Your assignment → For the material below, return exactly the lines starting at the line containing "An annotation job" and ending at the line containing "Kindly put point(s) on the orange", both ends included, and no others.

Supplied data →

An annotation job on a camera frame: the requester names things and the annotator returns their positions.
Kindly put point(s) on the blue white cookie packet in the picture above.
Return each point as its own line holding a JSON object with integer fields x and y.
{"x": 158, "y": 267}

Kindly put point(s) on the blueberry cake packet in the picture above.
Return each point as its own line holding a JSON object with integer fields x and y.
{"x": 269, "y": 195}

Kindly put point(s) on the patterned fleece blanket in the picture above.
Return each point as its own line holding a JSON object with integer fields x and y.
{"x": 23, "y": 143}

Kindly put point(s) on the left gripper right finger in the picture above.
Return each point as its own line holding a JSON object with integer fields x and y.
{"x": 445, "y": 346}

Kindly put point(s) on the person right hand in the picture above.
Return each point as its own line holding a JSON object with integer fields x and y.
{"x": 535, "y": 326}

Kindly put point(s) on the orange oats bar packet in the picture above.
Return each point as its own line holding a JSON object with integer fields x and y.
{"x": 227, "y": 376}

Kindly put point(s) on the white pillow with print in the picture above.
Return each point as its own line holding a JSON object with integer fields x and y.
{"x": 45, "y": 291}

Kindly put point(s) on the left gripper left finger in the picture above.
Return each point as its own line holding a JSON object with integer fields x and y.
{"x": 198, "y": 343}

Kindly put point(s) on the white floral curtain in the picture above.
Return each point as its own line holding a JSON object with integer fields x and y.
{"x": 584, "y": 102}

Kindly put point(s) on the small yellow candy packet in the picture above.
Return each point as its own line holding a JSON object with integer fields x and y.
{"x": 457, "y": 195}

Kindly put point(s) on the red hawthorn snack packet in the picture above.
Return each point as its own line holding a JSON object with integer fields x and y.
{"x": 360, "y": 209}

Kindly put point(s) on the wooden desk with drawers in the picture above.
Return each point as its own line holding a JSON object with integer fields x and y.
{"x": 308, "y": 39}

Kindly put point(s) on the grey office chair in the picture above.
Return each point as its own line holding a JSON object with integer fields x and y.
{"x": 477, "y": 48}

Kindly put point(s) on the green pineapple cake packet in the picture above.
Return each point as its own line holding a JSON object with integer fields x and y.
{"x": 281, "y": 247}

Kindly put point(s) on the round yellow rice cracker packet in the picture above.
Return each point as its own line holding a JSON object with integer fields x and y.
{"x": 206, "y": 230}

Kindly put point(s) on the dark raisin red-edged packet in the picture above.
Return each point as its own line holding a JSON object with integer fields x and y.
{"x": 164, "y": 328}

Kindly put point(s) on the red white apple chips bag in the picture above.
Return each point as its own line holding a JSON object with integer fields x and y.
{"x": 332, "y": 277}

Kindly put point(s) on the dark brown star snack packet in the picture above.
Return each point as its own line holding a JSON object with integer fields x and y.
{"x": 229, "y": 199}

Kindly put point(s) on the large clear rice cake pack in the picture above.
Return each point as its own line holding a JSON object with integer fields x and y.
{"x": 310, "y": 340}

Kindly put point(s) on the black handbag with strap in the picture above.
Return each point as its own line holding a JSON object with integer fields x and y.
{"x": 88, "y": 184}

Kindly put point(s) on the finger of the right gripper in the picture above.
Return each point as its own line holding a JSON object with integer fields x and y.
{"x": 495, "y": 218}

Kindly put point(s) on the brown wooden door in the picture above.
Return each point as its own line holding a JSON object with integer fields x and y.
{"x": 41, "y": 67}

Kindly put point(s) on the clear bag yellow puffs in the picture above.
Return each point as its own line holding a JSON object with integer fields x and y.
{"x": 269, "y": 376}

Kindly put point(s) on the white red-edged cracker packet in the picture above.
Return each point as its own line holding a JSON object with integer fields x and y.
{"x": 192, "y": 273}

--

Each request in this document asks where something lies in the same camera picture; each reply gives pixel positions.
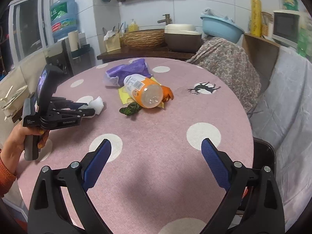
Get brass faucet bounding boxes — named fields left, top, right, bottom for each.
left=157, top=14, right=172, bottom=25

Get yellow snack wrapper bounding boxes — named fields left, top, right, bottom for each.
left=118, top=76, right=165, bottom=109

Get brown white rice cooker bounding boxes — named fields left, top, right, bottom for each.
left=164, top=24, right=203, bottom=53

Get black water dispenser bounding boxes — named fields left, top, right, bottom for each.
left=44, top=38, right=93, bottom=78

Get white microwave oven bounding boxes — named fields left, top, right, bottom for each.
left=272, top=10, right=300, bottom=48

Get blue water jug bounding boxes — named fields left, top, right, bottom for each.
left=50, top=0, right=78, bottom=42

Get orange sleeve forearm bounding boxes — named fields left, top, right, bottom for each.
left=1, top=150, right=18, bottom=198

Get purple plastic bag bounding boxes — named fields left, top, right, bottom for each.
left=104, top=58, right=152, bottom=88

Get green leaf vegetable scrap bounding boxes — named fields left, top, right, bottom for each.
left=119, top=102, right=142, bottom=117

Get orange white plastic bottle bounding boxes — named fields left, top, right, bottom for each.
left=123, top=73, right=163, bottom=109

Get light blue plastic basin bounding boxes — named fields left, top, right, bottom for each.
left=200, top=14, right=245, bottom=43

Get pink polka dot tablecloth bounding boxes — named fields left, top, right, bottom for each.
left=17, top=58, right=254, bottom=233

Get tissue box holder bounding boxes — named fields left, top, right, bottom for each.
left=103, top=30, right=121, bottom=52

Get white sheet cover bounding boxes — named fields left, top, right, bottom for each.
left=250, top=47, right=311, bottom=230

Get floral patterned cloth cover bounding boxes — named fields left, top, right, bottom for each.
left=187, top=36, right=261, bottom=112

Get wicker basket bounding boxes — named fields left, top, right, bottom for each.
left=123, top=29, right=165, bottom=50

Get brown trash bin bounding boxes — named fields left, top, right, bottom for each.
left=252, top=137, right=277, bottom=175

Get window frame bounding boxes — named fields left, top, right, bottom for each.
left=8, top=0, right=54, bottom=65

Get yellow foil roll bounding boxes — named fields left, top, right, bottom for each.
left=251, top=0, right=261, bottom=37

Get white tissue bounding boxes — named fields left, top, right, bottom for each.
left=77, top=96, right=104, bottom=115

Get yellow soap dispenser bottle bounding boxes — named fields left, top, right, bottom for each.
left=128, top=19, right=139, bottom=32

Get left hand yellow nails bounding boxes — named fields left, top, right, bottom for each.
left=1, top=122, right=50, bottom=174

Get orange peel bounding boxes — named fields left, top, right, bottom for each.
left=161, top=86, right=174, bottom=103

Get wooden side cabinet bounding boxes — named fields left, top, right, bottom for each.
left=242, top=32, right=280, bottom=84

...

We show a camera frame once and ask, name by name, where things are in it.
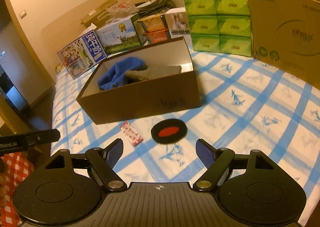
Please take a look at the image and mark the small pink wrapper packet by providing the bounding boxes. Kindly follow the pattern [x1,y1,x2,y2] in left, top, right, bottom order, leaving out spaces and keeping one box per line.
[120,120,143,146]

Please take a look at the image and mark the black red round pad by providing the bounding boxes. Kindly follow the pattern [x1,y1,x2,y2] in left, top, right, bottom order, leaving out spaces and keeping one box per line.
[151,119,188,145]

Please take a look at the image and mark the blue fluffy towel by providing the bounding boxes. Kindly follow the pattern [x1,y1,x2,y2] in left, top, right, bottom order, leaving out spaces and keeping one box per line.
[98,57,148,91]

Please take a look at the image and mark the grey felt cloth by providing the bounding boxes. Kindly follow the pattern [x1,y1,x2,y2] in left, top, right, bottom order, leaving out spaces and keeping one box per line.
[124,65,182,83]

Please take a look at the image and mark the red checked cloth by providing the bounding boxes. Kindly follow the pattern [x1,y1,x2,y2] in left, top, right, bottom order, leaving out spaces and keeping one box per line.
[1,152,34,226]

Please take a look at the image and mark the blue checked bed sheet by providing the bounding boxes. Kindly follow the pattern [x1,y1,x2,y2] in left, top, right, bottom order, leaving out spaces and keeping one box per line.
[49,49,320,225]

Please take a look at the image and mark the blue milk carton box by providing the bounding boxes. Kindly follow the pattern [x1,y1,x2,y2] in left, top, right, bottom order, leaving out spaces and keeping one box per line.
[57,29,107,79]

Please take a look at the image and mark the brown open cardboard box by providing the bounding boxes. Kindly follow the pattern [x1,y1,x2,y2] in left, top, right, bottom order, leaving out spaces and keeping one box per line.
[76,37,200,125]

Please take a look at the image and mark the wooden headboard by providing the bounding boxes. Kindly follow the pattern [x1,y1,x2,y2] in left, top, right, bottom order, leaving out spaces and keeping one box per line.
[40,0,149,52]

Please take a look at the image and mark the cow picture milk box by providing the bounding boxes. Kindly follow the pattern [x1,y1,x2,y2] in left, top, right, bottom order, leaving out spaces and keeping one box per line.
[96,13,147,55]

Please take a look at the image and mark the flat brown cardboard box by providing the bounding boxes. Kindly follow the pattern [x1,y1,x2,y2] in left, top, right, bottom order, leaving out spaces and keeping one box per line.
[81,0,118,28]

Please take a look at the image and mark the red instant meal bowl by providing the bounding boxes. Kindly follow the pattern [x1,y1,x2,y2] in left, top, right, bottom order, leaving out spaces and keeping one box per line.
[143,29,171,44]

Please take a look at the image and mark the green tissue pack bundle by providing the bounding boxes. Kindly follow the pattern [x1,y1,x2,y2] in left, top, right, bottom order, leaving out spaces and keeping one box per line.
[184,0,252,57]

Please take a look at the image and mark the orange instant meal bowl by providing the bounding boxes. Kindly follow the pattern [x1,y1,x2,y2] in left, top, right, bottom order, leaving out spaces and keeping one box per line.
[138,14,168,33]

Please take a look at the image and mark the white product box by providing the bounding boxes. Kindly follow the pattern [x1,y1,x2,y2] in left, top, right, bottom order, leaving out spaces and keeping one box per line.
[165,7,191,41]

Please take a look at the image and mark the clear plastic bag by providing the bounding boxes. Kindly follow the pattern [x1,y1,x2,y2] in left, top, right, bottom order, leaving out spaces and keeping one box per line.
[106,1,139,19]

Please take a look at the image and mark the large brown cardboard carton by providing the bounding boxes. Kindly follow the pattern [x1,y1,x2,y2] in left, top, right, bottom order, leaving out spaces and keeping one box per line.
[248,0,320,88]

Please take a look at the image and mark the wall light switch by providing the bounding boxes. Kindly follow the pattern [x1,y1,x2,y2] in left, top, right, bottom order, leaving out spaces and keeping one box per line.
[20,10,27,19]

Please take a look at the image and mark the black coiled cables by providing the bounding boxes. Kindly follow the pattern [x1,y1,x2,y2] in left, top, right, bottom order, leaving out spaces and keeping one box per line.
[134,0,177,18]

Task output →
An annotation job on a camera frame: the requester names things and the annotator returns their positions.
Kindly put point(s) on the blue white cookie packet in the picture above.
Return each point as its own line holding a JSON object with integer fields x and y.
{"x": 158, "y": 267}

Kindly put point(s) on the blueberry cake packet in the picture above.
Return each point as its own line holding a JSON object with integer fields x and y.
{"x": 269, "y": 195}

Kindly put point(s) on the patterned fleece blanket in the picture above.
Return each point as its own line holding a JSON object with integer fields x and y.
{"x": 23, "y": 143}

Kindly put point(s) on the left gripper right finger in the picture above.
Return each point as its own line holding a JSON object with integer fields x and y.
{"x": 445, "y": 346}

Kindly put point(s) on the person right hand in the picture above.
Return each point as its own line holding a JSON object with integer fields x and y.
{"x": 535, "y": 326}

Kindly put point(s) on the orange oats bar packet in the picture above.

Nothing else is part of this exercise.